◆ **Supplied information**:
• • • •

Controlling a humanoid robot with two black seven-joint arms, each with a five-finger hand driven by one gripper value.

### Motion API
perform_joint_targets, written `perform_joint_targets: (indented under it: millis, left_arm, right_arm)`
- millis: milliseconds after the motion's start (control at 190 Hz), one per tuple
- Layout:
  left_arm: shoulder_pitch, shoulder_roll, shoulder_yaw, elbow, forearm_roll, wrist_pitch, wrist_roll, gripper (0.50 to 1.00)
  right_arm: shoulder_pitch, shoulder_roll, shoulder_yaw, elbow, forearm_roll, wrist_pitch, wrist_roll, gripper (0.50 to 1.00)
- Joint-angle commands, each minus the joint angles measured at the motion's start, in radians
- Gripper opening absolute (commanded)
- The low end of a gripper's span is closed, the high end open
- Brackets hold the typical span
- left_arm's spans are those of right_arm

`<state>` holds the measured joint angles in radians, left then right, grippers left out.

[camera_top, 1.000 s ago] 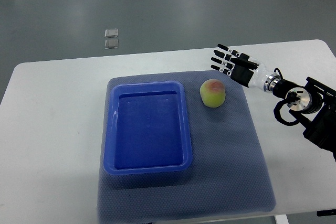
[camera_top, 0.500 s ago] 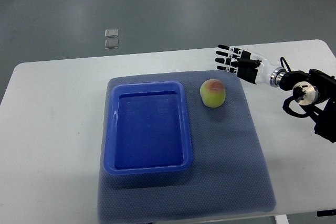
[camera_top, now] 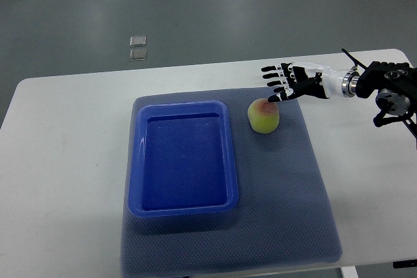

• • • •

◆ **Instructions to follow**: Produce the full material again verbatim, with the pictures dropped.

◆ **Response area**:
Controlling a humanoid robot with two black seven-joint arms, each with a five-finger hand driven by one gripper value.

### Motion API
perform_joint_targets, written `perform_joint_targets: (indented under it: millis, left_arm, right_arm)`
- millis: milliseconds after the motion's start (control at 190 Hz), one per tuple
- Layout:
  left_arm: shoulder_pitch, shoulder_roll, shoulder_yaw, elbow, forearm_roll, wrist_pitch, wrist_roll, gripper (0.50 to 1.00)
  right_arm: shoulder_pitch, shoulder_roll, shoulder_yaw, elbow, forearm_roll, wrist_pitch, wrist_roll, gripper (0.50 to 1.00)
- Joint-angle commands, each minus the joint angles measured at the motion's start, in radians
- Gripper opening absolute (commanded)
- The low end of a gripper's span is closed, the high end open
- Brackets hold the typical span
- left_arm's spans are those of right_arm

`<state>` holds the measured joint angles in radians, left then right, grippers left out.

[camera_top, 1.000 s ago] 
[camera_top, 0.500 s ago] 
[camera_top, now] 

Exercise complete, with nothing further to add.